Task item: From the entries below, please output exactly the lines starting at the one containing "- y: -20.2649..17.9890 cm" and ending at the one containing "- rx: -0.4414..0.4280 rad", both included.

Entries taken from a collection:
····················

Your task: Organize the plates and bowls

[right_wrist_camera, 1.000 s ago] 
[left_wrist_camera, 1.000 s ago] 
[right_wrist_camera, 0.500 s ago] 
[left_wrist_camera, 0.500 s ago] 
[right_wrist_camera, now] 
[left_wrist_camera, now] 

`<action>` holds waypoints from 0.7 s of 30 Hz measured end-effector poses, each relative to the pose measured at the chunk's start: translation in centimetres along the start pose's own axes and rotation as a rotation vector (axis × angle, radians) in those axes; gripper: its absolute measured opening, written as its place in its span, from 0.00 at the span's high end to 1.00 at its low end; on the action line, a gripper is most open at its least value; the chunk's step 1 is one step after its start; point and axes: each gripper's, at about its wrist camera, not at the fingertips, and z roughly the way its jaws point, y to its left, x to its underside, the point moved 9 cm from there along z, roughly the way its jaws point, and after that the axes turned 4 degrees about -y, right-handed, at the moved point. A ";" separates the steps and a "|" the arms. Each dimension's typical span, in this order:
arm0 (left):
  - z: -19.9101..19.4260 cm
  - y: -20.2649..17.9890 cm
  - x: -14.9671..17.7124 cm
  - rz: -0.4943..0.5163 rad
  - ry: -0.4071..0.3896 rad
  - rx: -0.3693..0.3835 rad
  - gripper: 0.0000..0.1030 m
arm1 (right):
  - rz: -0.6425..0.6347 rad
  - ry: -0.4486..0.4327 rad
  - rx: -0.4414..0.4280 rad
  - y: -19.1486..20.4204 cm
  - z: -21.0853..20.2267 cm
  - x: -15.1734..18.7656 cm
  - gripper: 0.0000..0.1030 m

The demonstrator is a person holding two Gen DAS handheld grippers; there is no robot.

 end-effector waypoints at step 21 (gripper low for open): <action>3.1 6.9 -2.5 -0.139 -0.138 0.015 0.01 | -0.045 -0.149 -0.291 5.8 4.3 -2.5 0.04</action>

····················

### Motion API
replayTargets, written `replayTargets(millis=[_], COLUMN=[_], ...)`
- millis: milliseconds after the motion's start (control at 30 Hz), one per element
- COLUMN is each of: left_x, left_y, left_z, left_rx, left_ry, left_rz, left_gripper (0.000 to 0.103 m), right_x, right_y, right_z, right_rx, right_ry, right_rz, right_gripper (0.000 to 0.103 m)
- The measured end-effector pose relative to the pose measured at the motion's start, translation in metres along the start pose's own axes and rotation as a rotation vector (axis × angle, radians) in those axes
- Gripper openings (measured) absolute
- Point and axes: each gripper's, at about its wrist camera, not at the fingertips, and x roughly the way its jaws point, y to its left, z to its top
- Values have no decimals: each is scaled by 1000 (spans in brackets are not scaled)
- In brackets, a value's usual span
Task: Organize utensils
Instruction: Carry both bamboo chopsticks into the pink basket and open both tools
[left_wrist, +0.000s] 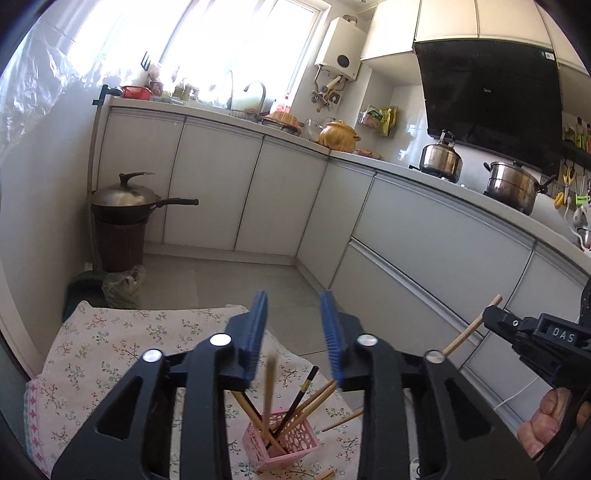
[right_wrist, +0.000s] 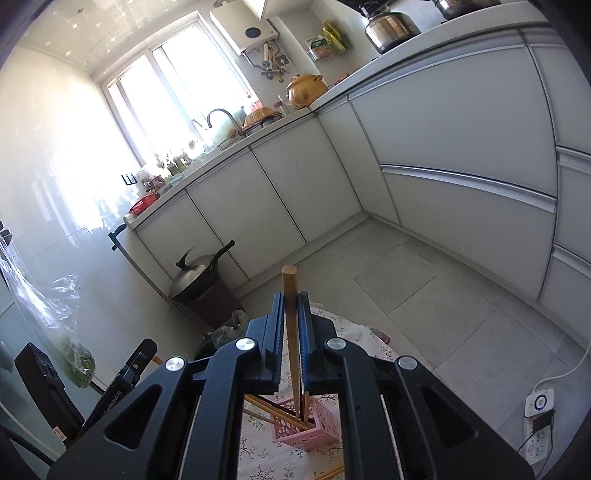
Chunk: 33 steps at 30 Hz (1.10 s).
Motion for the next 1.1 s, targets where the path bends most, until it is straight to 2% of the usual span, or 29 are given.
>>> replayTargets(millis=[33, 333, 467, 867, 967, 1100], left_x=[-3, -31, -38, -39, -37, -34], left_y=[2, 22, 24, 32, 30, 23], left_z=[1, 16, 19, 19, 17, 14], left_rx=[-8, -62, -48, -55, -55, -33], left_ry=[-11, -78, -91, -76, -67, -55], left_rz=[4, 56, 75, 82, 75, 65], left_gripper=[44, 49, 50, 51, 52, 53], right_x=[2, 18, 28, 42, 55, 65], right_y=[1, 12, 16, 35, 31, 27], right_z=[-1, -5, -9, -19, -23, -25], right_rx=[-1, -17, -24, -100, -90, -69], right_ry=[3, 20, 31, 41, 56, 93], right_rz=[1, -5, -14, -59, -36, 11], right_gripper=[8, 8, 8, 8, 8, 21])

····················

Response area:
  - y: -20.2649..17.9890 cm
  - x: -14.9671..17.7124 cm
  - rz: -0.4943..0.5163 rad
  - ry: -0.4071..0.3896 rad
  - rx: -0.3693..0.3835 rad
  - gripper: 0.0000..0.1030 m
arm1 (right):
  - rz: -0.6425..0.6347 rad
  - ry: -0.4486..0.4327 rad
  - rx: -0.4414..0.4280 rad

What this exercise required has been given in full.